D’autres acteurs estiment que la solution passe avant tout par le design. Réduire l’obsolescence logicielle, favoriser la réutilisation du matériel et concevoir des produits réparables. Aujourd’hui, peu de plateformes permettent d’intégrer ces enjeux dès la conception. Les entreprises avancent souvent seules, parfois accompagnées de consultants peu spécialisés.

Concevoir mieux pour jeter moins

De nouvelles technologies tentent de changer la donne. Certaines plateformes évaluent désormais la recyclabilité et la réutilisabilité des produits avant leur fabrication. L’objectif est de donner aux concepteurs les bonnes informations au bon moment.

La raréfaction des ressources et les tensions géopolitiques rendent ce sujet encore plus sensible. Plus les équipements sont jetés rapidement, plus la pression économique et environnementale augmente. À long terme, cela se traduit aussi par des produits plus chers pour les consommateurs.

Lire Aussi : Data centers : un dilemme entre numérique et écologie ?

L’achat comme levier clé

Une politique d’achat plus responsable permettrait de réduire fortement les déchets électroniques. Cela passe par une meilleure anticipation de la durée de vie des équipements, leur redéploiement et leur remise à neuf. Le marché du matériel reconditionné progresse, souvent par nécessité industrielle.
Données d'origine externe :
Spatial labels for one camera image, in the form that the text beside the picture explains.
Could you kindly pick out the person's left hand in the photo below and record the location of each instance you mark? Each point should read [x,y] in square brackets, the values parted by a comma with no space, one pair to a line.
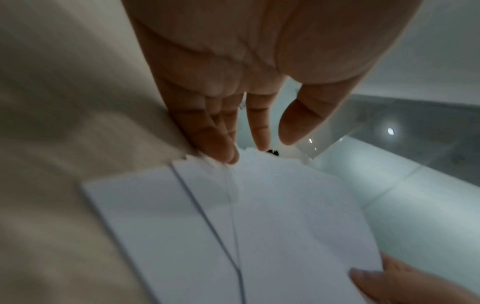
[262,44]

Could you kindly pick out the person's right hand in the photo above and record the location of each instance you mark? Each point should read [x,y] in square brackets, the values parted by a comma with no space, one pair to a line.
[405,288]

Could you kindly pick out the pile of white paper sheets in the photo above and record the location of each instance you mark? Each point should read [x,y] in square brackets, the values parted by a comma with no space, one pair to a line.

Dans beaucoup d’organisations, les achats restent décentralisés. Chaque site cherche avant tout à réduire le prix d’achat. La gestion des surplus arrive bien plus tard. Pourtant, limiter les déchets commence par une règle simple. Ne pas acheter ce qui ne sera pas utilisé.

Réglementation et pression extérieure

Les réglementations commencent à jouer un rôle moteur. Les nouvelles règles européennes sur l’écoconception poussent les fabricants à penser des produits plus durables dès le départ. Cela favorise ensuite la réparation et la réutilisation. Le manque de visibilité et de connaissances reste toutefois un frein important.

La pression augmente aussi du côté des clients, des investisseurs et des autorités. Les entreprises sont de plus en plus attendues sur la transparence et la gestion de la fin de vie des équipements.

La collecte, maillon souvent oublié

Un autre point critique concerne la collecte. Récupérer les appareils avant qu’ils ne deviennent des déchets reste l’un des plus grands défis. Des solutions de micro-logistique à faible émission émergent, avec des robots autonomes et des vélos cargo pour collecter le matériel directement chez les particuliers, dans les bureaux ou les laboratoires.

En rapprochant la collecte des acteurs locaux du reconditionnement et du recyclage, ces initiatives permettent de conserver la valeur sur le territoire. Elles créent aussi des emplois et réduisent le volume de déchets envoyés en décharge.

Les déchets électroniques ne se règlent pas uniquement en fin de vie. Tout commence dès la conception, se joue au moment de l’achat et se poursuit tout au long de l’utilisation des produits. Tant que ces étapes resteront déconnectées, la montagne de déchets continuera de grandir.